Sellers who want to do a short sale have to prove hardship and justify why they can’t afford to continue paying the mortgage. Their situation needs to be investigated by the bank which includes examination of tax returns, employment, marital status and other personal information. Then the property itself needs to be compared against other homes in the area to determine actual worth. Any offer to buy is also equally thoroughly examined. 

A second reason why short sales take so long is that homes may have a number of liens on them and the other debt holders also have to agree on the sale price and what portion they will receive, Wagner said.

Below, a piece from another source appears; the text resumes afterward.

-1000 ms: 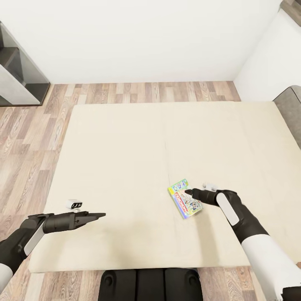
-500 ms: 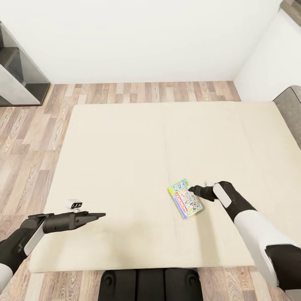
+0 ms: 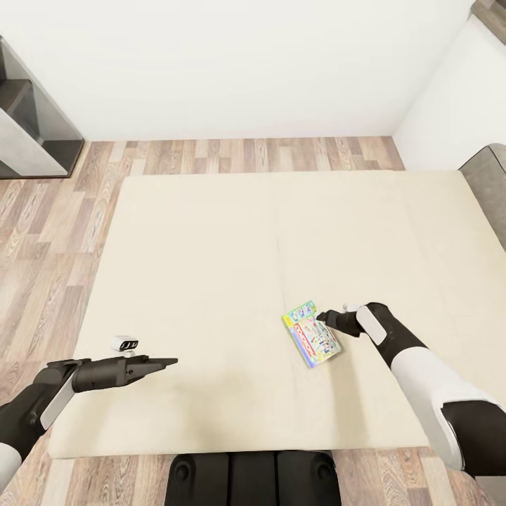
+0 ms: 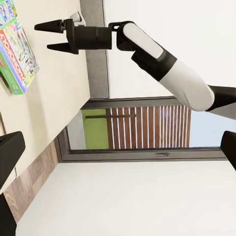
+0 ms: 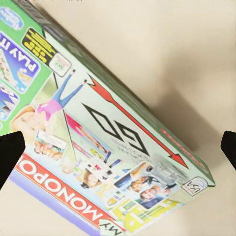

Previously, if a home sold in a short sale, those same debt holders could still pursue the homeowner to collect the money owned via a deficit judgment.  But recent consumer legislation banned the use of such judgments with the result that debt holders are more insistent on getting paid at the time of the short sale, slowing the entire process.

In fact, the short sale process may take so long or fail to find buyers that property owners finally are foreclosed upon. The bank may then take back the home, evict the owner or renters and go through what is basically a minimal, cosmetic rehabilitation to sell the house as is.

“Unlike an owner, the bank doesn’t know the true condition of the home,” Wagner said, adding that, for buyers, home inspections are extremely important to discover problems before the sale. Even then,  the buyer could end up correcting those problems, reducing the "bargain price"  they thought they had found.

“You’re going to end up paying for things the seller would pay for in a normal sale—the transfer tax, termites, repairs, “ Baldwin said. “Those will come out of your bank account.

“So bargain REOs (real estate owned properties) are not the slam dunk everyone thinks they are,” she said.